Produce an exact copy of all the records.
-----
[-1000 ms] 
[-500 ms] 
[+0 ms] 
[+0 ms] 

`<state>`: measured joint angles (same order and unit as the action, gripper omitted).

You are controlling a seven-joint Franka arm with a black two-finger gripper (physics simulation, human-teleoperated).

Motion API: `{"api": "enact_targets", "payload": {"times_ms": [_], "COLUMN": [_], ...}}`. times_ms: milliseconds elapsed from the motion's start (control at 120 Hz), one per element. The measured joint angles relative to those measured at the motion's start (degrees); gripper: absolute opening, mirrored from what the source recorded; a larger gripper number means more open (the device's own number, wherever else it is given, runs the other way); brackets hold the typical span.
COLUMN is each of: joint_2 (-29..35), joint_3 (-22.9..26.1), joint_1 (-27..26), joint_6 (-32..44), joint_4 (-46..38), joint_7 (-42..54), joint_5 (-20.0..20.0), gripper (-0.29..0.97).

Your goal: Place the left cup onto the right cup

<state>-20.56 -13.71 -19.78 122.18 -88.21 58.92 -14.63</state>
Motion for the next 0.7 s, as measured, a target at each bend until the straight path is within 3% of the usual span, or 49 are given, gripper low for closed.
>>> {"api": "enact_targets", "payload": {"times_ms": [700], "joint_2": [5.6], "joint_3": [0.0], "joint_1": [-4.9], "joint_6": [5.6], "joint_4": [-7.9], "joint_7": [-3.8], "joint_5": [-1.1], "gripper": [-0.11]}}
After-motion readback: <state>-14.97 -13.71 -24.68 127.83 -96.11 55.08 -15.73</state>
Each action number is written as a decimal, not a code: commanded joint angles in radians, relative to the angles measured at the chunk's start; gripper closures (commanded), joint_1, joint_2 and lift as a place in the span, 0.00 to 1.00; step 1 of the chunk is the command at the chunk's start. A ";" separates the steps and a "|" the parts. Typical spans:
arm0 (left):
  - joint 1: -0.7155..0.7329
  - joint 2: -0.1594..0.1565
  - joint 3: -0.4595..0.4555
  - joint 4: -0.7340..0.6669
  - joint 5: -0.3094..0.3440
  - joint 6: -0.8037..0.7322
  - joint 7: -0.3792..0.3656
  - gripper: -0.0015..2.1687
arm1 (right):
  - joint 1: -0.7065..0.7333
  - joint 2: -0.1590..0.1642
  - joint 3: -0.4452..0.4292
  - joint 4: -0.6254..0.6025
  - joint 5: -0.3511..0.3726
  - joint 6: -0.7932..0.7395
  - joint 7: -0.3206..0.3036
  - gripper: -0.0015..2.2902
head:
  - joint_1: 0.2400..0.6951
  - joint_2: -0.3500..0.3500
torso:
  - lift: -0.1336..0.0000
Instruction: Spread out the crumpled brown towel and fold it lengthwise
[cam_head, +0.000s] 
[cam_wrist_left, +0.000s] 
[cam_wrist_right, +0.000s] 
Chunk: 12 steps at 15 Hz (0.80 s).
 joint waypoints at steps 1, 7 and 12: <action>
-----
> [Written reply]
[-1000 ms] 
[-500 ms] 
[+0 ms] 
[+0 ms] 

`<state>`: measured joint angles (same order and unit as the action, gripper omitted).

You are controlling a seven-joint Franka arm with a black two-finger gripper (physics simulation, human-teleoperated).

Motion API: `{"api": "enact_targets", "payload": {"times_ms": [_], "COLUMN": [_], ...}}`. times_ms: milliseconds elapsed from the motion's start (control at 120 Hz), one per element. The measured joint angles relative to those measured at the motion's start (degrees); gripper: absolute opening, mirrored from what the source recorded; a larger gripper number means more open (the device's own number, wherever else it is given, runs the other way); brackets hold the typical span.
COLUMN is each of: joint_2 (-29..35), joint_3 (-22.9..26.1), joint_1 (-27..26), joint_6 (-32..44), joint_4 (-46..38), joint_7 (-42..54), joint_5 (-20.0..20.0), gripper (-0.29..0.97).

Your goal: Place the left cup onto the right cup

<state>-20.56 -13.71 -19.78 122.18 -88.21 58.92 -14.63</state>
Motion for the next 0.7 s, as measured, a target at each bend until the straight path is within 3% of the usual span, or 49 are given, gripper low for closed.
>>> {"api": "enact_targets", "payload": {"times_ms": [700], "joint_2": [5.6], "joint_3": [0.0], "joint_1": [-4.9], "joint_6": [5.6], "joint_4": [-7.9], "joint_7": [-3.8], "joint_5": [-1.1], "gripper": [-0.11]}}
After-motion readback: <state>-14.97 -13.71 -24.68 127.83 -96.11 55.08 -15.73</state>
Each action number is written as a decimal, not a code: commanded joint angles in radians, relative to the angles measured at the chunk's start; gripper closures (commanded), joint_1, joint_2 and lift as a place in the span, 0.00 to 1.00; step 1 of the chunk is the command at the chunk's start. A ";" separates the steps and a "|" the parts. Typical spans:
arm0 (left):
  - joint 1: -0.7155..0.7329
  - joint 2: -0.1594..0.1565
  - joint 3: -0.4595..0.4555
  - joint 4: -0.7340..0.6669
  - joint 5: -0.3094..0.3440
  - joint 6: -0.8037..0.7322
  - joint 7: -0.3792..0.3656
  - gripper: -0.0015..2.1687
arm1 (right):
  - joint 1: -0.7065..0.7333
  - joint 2: -0.1590..0.1642
  - joint 3: -0.4452..0.4292
  - joint 4: -0.6254..0.6025
  - joint 5: -0.3511..0.3726
  - joint 6: -0.7932..0.7395
  - joint 7: -0.3206..0.3036
  - gripper: -0.0015..2.2902
head:
  - joint_1: 0.2400..0.6951
  - joint_2: -0.3500..0.3500
torso:
  - lift: -0.1336..0.0000
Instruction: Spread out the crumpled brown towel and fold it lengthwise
[cam_head, +0.000s] 
[cam_wrist_left, +0.000s] 
[cam_wrist_right, +0.000s] 
Chunk: 12 steps at 15 Hz (0.80 s).
 joint waypoints at steps 1, 7 and 12: <action>

That finishes the output.